Quite a day in spite of not having made it all the way to the top of the pass.  One day, I will get there.

Note:  This road made Rollins Pass' rocky conditions seem like a picnic.  This is not a road for street motorcycles, though I am sure dual-sport motorcycles will do fine in the hands of skilled/trained riders.  Dirt bikes and ATVs I saw had no seeming problems with the terrain either!


Steve Williams said...

You ride in amazing terrain. The rough, rocky road through the pass is beautiful. Sometimes I hesitate to read your posts because they just trigger some discouragement in the mundane places I get to ride.

I suppose it's a grass is greener on the other side of the fence sort of thing.

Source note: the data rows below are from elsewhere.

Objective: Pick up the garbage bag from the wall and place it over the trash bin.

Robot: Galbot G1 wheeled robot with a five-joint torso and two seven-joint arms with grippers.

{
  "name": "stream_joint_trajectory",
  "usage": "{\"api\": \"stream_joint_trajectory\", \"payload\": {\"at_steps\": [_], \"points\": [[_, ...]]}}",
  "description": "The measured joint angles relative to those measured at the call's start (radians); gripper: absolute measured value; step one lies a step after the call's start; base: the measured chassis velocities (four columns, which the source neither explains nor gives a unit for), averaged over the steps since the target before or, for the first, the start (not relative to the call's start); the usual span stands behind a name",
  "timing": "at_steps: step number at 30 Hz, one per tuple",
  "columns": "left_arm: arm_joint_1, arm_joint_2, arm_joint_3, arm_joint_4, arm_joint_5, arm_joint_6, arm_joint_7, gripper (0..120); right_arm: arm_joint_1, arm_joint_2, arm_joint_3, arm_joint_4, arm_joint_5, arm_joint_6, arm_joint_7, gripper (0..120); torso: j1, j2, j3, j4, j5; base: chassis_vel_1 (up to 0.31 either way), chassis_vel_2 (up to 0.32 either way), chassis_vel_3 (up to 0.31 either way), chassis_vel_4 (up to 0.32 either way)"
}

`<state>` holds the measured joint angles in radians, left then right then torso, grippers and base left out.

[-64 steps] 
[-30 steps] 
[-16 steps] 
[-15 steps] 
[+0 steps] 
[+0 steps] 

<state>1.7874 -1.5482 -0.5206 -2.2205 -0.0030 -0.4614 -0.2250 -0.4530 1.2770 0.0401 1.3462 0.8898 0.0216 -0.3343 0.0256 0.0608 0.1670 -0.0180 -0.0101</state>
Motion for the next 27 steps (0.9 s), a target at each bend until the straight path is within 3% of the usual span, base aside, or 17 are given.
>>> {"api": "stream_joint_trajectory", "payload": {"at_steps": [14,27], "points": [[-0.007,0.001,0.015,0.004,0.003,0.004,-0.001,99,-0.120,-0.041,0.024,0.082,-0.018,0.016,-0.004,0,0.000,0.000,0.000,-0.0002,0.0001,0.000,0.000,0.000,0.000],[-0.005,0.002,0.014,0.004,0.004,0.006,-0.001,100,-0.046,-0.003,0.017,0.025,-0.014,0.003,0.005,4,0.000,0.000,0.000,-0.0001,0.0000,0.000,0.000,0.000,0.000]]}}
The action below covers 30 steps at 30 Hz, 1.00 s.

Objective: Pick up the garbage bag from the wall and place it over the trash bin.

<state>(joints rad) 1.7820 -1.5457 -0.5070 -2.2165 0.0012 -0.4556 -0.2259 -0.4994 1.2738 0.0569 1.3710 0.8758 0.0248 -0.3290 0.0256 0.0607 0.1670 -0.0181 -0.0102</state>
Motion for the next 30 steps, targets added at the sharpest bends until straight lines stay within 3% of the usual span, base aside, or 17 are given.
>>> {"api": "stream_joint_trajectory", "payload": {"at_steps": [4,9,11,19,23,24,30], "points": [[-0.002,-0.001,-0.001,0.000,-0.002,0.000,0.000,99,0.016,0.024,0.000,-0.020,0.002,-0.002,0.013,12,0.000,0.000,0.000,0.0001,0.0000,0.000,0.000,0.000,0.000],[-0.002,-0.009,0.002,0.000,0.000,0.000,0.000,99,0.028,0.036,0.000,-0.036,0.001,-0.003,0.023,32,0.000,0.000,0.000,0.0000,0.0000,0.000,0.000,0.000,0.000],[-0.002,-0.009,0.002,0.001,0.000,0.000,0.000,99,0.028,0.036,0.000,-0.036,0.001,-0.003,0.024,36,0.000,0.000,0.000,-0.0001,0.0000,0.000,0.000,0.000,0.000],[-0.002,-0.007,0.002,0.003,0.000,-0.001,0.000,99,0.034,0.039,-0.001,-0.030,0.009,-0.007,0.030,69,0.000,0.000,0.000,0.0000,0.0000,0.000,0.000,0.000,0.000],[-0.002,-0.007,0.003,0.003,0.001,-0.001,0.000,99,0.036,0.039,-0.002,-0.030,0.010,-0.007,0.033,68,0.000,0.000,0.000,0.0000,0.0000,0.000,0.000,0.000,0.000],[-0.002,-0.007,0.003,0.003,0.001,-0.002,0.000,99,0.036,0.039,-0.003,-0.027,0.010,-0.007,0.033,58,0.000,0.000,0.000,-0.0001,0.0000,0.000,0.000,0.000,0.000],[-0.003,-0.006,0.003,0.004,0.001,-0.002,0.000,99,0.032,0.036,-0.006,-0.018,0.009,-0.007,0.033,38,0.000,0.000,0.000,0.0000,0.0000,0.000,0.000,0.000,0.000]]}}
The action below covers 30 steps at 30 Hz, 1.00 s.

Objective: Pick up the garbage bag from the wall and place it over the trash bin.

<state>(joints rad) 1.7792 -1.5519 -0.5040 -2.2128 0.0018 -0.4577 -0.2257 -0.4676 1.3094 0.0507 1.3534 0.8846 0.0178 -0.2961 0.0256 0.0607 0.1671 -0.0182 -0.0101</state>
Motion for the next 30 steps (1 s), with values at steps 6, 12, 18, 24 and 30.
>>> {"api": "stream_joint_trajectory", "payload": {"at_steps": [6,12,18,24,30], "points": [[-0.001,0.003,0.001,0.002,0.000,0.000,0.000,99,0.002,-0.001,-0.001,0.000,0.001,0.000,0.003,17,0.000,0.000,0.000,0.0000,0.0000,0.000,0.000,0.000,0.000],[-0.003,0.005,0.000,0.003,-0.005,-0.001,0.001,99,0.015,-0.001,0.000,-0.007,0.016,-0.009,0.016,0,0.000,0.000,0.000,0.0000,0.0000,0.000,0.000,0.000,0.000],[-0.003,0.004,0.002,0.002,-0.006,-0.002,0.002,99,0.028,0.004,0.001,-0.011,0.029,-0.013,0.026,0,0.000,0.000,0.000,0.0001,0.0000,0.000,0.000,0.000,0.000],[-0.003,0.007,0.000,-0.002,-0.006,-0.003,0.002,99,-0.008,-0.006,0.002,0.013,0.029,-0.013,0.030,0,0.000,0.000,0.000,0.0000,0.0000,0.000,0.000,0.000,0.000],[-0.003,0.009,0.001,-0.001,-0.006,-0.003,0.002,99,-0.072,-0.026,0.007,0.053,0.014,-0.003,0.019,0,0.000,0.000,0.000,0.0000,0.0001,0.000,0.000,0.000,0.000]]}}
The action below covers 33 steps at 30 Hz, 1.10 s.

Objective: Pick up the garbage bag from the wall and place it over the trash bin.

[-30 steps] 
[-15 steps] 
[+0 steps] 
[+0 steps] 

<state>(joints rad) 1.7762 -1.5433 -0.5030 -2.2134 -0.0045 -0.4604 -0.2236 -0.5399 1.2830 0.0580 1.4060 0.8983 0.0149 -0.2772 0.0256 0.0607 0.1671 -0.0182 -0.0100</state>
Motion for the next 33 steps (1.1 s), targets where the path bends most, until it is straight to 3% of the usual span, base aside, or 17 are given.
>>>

I smiled when I read about the kids on dirt bikes. Reminded me of the seemingly effortless riding I did as a kid on a Kawasaki dirtbike. My memory tells me I did things I would never try now.

Thanks for sharing a fantastic adventure!

Steve Williams
Scooter in the Sticks

bobskoot said...


I think your comment over at Jack's is going to push me over the top. I noticed an add for a R80G/S last week for a very good price. I knew if I went to look at it, then it would be mine. I would have been afraid to bring it home. I was thinking that I would put a blanket over it and hide it somewhere sight unseen.

It was very HOT here on Saturday so I decided not to see it. Then on Sunday I could not find the listing so I presume it had been sold. There are two more for sale up here. One is overpriced

Here is a nice GSPD, also has factory side cases, but it is a R100GSPD

another one, but too much $$

another R80GSPD, but again too much

How about a custom bobber ?

if you like the one for C$5,500. send me the $$ and I'll see if they will take C$5K. for it

Wet Coast Scootin

Charlie6 said...

thanks bobskoot for the links, they really are pricey up there aren't they?

bobskoot said...


that's what we have to contend with up here. We live with higher prices for everything, that's why most people buy bikes/cars, etc on-line. If I could buy one for half of these prices I could import it into canada as long as it is on the RIV list

if it is NOT on this list then we cannot import into Canda.

If I could insure a bike in the USA I would purchase a bike and leave it somewhere in the Centennial area for my Colorado rides, and every year fly down and drop it off somewhere else. Of course you could use it to keep the gas fresh

Not many R80G/S for sale right now

NOT that I am looking or anything like that.